Calling something "the ultimate bombproof uncrackable encryptonometer, now with 3162 bit keys!" is likely to lead to people assuming it's so secure that they don't have to worry. Just read the Risks Digest and see how much of a problem this sort of thing is already...

"Not specially in regards to twofish, but if you needed to encrypt a sensitive file on your home computer, what method would choose in today's world?"

I use PGP Disk.

@Jeff
Use truecrypt. It is free, open source, and the authors definitly knows what they are doing. Regular new versions too.
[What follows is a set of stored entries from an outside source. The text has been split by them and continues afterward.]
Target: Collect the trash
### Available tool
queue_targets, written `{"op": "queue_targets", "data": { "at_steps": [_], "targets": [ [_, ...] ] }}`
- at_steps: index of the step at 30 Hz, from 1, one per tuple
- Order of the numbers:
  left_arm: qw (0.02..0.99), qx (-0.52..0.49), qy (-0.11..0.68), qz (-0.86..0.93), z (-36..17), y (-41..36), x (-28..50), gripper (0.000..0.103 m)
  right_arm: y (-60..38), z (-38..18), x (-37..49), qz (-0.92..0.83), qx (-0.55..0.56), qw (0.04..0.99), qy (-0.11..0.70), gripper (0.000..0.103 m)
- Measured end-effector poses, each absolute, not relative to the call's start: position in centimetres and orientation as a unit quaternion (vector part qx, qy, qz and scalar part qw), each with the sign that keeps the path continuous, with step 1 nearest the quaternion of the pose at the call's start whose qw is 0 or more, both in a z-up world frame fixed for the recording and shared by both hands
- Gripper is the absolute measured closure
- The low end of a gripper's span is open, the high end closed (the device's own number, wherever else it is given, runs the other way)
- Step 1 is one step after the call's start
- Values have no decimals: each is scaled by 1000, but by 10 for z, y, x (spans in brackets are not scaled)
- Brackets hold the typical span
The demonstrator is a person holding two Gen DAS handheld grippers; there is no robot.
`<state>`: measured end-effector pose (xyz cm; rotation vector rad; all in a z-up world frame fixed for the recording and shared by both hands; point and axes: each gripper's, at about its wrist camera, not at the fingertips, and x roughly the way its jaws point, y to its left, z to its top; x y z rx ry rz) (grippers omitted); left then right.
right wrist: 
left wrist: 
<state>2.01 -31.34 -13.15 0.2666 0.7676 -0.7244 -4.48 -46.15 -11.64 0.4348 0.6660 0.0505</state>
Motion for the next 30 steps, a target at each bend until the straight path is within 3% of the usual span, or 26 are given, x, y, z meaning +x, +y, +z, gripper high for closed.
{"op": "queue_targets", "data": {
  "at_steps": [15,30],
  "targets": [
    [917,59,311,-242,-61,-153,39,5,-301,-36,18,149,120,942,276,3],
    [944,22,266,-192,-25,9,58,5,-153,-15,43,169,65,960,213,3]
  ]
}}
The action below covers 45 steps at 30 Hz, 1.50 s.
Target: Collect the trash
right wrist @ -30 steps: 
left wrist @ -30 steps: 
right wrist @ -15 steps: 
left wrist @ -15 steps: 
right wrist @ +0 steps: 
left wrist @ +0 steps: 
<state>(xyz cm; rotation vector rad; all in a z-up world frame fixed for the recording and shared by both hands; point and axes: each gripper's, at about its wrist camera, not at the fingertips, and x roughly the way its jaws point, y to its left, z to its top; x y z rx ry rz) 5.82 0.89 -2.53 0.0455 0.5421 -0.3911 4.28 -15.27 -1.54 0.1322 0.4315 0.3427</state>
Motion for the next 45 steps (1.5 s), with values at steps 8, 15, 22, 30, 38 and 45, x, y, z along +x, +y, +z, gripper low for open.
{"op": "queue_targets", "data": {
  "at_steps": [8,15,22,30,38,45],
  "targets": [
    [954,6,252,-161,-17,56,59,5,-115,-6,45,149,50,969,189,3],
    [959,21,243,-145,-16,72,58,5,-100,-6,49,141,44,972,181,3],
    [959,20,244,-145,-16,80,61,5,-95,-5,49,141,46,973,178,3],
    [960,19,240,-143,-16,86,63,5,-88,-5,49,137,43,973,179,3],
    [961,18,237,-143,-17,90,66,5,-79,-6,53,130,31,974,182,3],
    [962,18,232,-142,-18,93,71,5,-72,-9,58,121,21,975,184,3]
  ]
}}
Linux + Windows version. http://www.truecrypt.org/

Thanks Yongqian, I will look into it.

Thanks for the observations Bruce.

Since one of the explicit design goals of AES candidates -- the reason for a 128 bit block -- was resistance to codebook attacks on the order of 2^64 blocks, I think distinguishing attacks requiring 2^100 chosen blocks can't even be regarded as certificational.

Oops. s/can't/can

I thought everyone still considered it atleast as secure as the other NIST finalists.

"Rumors of the death of Twofish has been greatly exaggerated."

Seriously? You mean "As opposed to the information about the algebraic attacks on Rijndael, which has been entirely accurate," don't-you?

He who draws the sword ...
;-)

Vincent, is that you? Or is it some other Vincent? If it's you, e-mail me. I am currently writing a new essay on Rijndael, and I have a few questions.

If it's another Vincent: While there are some weird algebraic properties of Rijndael, no one has anything even remotely resembling an attack based on them. The biggest Rijndael skeptic right now is Arjen Lenstra, and he doesn't have anything except a seriously bad feeling.

Right now, the most interesting positive development regarding Rijndael is its endorsement by the NSA, not just for Secret information but for Top Secret as well:

http://www.nsa.gov/ia/industry/crypto_suite_b.cfm

To me, this says a lot.

About rijndael, I still don't understand why its simple algebraic structure would be any problem. I thought the very idea was the security of any encryption scheme must depend only on the key and not the algorithm (and it makes sense too, because say you're at war, your enemy is sure to get access to your hardware on the battlefield and thus get the algorithm eventually).

Now, if an algorithm is clean, simple and easy to understand (for everyone), in my opinion, it's only a good thing. Relying on something that's complex and hard to analyze would be like relying on security through obscurity to me. Going back to that war analogy, relying on complexity, your enemy might be able to monitor your government and citizens because their experts were good enough to come up with an attack as opposed to your own experts (or perhaps even students who were given a chance to analyze the algorithm before use) who missed the attack because of the complexity of that algorithm.

The thing that is so cool with twofish is that its free, made by a group of professionals and has a history to back it up. I just never understood why it was 256 bits instead of 448 like blowfish???
I guess twofish is probably a significantly differnt cipher.